As Pakistan and India appear on the brink of a devastating conflict, some on 
the subcontinent hope the prospect of billions of dollars in oil and gas 
revenues may yet hold them back from war, writes Rory McCarthy 

Friday May 31, 2002 

Yesterday in Islamabad the leaders of Pakistan, Afghanistan and Turkmenistan 
met to revive the ambitious dream of building a 1.4bn gas pipeline to run from 
central Asia, through Afghanistan and down to the Arabian Sea off the southern 
Pakistani coast. 
Few believe Afghanistan is secure enough to take such an expensive project. 
Most provinces are still ruled by rival warlords who often owe fickle 
allegiance to the government in Kabul. Any pipeline that is on or near the 
surface would be vulnerable to attack. 

Yet the dream of a 930-mile pipeline that would carry 23bn cubic metres of gas 
a year and bring the Afghan government an annual 205m in transit fees alone is 
too good to resist. 

"Now with the gradual return of peace and normality in Afghanistan, we are 
confident that this mega-project will be realised in the near future," said 
General Pervez Musharraf, Pakistan's military ruler.
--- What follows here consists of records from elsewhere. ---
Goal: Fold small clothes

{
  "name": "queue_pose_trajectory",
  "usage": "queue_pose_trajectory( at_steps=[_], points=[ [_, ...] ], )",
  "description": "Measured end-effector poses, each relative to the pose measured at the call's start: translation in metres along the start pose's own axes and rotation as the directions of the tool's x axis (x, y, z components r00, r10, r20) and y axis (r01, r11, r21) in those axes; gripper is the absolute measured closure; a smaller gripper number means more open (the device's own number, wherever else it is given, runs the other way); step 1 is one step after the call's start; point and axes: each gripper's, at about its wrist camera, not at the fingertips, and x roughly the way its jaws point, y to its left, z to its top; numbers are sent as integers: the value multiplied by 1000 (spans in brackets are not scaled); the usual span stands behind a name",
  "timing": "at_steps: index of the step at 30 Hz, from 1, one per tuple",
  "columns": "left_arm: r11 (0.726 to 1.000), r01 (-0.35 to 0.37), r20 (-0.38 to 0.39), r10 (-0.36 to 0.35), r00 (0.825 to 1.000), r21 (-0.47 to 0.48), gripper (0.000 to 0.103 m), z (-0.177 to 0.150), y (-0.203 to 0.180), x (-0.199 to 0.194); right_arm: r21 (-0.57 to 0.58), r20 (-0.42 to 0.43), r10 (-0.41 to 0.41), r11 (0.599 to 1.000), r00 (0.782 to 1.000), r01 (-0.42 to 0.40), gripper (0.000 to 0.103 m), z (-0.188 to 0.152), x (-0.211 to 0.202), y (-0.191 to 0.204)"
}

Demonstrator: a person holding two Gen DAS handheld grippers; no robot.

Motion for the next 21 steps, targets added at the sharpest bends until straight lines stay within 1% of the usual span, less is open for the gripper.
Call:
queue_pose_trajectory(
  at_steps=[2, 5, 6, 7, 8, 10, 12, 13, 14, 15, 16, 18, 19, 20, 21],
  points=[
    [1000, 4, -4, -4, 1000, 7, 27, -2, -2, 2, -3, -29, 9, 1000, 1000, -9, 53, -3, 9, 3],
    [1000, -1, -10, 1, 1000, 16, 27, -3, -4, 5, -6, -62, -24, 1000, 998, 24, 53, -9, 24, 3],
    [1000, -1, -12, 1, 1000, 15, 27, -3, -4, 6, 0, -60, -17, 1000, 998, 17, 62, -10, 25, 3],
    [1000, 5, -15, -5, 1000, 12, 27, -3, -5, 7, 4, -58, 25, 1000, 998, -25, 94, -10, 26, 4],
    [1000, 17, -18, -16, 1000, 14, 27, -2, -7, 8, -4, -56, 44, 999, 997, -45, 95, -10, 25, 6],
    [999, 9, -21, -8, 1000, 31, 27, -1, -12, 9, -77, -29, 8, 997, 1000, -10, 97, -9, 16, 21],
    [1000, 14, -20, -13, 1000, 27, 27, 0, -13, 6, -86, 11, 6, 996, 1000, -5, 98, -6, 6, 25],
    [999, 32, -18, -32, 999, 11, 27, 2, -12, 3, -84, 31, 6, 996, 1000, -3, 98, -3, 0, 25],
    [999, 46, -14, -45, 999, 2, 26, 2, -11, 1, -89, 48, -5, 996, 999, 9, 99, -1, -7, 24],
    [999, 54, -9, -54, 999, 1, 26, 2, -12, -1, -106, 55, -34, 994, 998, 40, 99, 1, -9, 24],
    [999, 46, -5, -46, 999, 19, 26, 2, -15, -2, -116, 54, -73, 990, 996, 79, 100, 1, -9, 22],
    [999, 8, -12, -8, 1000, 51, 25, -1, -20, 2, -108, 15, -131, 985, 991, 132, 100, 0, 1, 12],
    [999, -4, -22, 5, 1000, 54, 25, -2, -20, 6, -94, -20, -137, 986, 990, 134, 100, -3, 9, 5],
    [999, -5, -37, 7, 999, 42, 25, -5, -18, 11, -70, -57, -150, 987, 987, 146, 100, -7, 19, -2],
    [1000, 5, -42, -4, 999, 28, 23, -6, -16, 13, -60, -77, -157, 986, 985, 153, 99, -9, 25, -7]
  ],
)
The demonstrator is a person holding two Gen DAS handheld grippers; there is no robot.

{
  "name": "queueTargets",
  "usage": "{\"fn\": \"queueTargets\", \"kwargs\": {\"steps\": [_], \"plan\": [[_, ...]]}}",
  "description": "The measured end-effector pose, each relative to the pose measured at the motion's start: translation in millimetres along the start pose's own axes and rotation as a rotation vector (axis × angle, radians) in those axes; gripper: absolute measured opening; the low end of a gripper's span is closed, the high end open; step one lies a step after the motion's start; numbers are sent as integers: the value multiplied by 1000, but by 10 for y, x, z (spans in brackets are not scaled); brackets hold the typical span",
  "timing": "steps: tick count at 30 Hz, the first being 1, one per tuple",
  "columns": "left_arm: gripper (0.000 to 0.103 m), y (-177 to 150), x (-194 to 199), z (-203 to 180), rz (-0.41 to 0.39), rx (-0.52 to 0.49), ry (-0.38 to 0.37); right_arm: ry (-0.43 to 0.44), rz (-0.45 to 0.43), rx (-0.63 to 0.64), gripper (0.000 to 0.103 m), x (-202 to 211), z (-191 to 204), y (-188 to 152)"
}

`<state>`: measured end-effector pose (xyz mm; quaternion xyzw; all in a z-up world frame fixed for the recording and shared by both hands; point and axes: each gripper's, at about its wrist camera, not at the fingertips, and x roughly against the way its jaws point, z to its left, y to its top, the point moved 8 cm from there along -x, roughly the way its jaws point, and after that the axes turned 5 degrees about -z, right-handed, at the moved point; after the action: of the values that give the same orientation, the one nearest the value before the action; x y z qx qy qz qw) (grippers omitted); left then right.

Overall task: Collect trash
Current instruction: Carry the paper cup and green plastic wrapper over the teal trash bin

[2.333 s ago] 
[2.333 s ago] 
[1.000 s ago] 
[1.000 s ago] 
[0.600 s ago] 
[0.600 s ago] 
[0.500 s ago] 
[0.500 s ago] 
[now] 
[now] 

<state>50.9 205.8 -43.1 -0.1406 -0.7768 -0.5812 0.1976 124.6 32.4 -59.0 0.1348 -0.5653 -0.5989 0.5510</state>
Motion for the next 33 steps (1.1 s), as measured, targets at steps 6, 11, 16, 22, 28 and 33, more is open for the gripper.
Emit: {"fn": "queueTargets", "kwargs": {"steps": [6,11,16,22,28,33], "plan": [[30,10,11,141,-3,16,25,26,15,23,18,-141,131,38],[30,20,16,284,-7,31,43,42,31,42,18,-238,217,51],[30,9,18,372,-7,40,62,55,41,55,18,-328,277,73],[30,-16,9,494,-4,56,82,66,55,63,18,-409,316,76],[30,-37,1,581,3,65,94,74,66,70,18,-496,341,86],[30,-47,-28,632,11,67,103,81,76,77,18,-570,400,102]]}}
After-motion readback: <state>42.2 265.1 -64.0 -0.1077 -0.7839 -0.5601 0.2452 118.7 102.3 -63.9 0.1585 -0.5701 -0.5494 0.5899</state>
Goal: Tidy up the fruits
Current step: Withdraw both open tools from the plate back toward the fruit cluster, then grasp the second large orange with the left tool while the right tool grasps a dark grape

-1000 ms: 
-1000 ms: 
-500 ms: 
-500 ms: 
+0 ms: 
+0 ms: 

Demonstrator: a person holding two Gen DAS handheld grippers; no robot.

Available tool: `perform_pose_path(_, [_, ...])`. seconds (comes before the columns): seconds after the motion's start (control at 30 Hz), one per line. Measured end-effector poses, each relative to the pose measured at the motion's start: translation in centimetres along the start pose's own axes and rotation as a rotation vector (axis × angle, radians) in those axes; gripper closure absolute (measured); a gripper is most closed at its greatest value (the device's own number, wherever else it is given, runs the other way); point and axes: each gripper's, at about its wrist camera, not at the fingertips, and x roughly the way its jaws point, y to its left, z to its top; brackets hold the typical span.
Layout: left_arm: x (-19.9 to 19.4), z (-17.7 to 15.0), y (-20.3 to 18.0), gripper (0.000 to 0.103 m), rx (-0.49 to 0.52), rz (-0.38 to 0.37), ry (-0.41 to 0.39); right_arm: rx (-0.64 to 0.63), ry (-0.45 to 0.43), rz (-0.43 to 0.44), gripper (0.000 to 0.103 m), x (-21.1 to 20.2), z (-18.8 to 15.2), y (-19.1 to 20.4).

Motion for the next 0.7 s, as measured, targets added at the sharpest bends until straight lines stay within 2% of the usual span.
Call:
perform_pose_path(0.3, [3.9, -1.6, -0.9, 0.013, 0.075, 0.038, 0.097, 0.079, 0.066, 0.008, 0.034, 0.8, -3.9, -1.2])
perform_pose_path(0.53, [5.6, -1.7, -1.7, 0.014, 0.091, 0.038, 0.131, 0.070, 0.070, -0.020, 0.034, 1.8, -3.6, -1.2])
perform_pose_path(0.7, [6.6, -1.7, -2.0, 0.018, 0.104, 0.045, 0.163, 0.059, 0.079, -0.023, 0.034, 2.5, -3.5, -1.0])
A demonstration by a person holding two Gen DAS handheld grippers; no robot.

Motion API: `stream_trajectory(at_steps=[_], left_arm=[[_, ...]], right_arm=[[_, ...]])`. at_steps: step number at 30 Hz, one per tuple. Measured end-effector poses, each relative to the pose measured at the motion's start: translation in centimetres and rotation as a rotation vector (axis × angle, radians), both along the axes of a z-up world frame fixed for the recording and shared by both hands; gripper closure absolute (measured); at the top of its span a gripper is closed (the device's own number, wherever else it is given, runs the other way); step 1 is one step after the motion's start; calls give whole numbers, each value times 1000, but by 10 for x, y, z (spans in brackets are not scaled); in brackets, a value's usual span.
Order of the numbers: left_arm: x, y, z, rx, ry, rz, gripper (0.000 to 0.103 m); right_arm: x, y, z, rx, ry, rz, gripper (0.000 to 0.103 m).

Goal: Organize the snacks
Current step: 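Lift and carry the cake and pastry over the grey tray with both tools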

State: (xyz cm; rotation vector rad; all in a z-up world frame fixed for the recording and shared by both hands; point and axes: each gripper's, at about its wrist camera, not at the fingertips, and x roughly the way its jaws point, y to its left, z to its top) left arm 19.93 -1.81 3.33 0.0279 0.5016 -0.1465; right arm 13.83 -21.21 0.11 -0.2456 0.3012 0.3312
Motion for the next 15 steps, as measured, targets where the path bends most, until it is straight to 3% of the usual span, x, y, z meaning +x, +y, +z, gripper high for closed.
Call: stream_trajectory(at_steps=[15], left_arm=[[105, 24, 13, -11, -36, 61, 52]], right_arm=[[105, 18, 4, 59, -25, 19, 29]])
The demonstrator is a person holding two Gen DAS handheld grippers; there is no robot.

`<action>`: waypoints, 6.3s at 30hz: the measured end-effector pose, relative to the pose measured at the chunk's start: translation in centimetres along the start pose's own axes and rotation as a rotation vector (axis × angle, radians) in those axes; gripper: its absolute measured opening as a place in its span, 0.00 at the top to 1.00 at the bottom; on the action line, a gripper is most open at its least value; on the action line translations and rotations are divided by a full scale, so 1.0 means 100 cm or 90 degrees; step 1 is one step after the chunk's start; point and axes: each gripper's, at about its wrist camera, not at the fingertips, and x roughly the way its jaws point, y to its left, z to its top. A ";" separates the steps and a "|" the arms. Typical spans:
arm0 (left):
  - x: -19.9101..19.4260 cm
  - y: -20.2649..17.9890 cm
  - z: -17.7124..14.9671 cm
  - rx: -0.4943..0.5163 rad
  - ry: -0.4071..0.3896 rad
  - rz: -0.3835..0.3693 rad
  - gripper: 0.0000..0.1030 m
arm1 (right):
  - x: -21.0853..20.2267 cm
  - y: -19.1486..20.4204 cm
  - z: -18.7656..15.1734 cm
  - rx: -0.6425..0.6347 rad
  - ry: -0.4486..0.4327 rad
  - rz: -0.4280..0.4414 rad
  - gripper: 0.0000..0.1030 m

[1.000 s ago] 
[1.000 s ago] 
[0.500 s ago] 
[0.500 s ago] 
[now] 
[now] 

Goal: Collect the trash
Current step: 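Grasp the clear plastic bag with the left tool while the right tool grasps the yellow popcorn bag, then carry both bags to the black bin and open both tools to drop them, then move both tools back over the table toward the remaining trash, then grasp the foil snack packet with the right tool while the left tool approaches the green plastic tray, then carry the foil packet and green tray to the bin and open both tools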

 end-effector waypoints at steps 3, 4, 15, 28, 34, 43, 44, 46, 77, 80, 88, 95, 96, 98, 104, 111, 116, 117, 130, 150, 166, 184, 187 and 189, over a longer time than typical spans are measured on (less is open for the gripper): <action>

The prospect of a 
lucrative pipeline deal may yet be a key factor in encouraging the Islamabad 
regime to pull back from the threat of a devastating war with India, which 
could scuttle the plans as quickly as they have been revived. 

Gen Musharraf signed a new agreement on the pipeline yesterday with Hamid 
Karzai, Afghanistan's interim leader, and Sapamurat Niyazov, the Turkmen 
president. The US oil giant Unocal has been looking at the project for the past 
decade, battling against an Argentinean rival, Bridas Corporation, which also 
hoped to win the rights. In the early days of the Taliban regime Unocal 
officials held meetings with the ultra-Islamic clerics hoping for their 
support, but with little success. Now Unocal's first feasibility study needs to 
be updated and the project has to be put out to tender and the funding secured. 

Gas analysts warn the project would be vulnerable to disruption by warlords 
unless it was buried deep enough in the ground, which would add considerable 
extra costs. Already the size of the project means large industrial buyers 
would be expected to pay over the odds for the gas at first. Pakistan is hoping 
that the World Bank or the Asian Development Bank might step in and help 
finance the deal. 

Gen Musharraf, his eyes clearly on the vast earnings and strategic importance 
oil and gas could bring Pakistan, is also looking at a second 2bn pipeline 
that would run from Iran through Pakistan into India. Although the Indian 
market offers a huge opportunity, the pipeline project would have to overcome 
five decades of hostility between the nuclear-armed India and Pakistan. 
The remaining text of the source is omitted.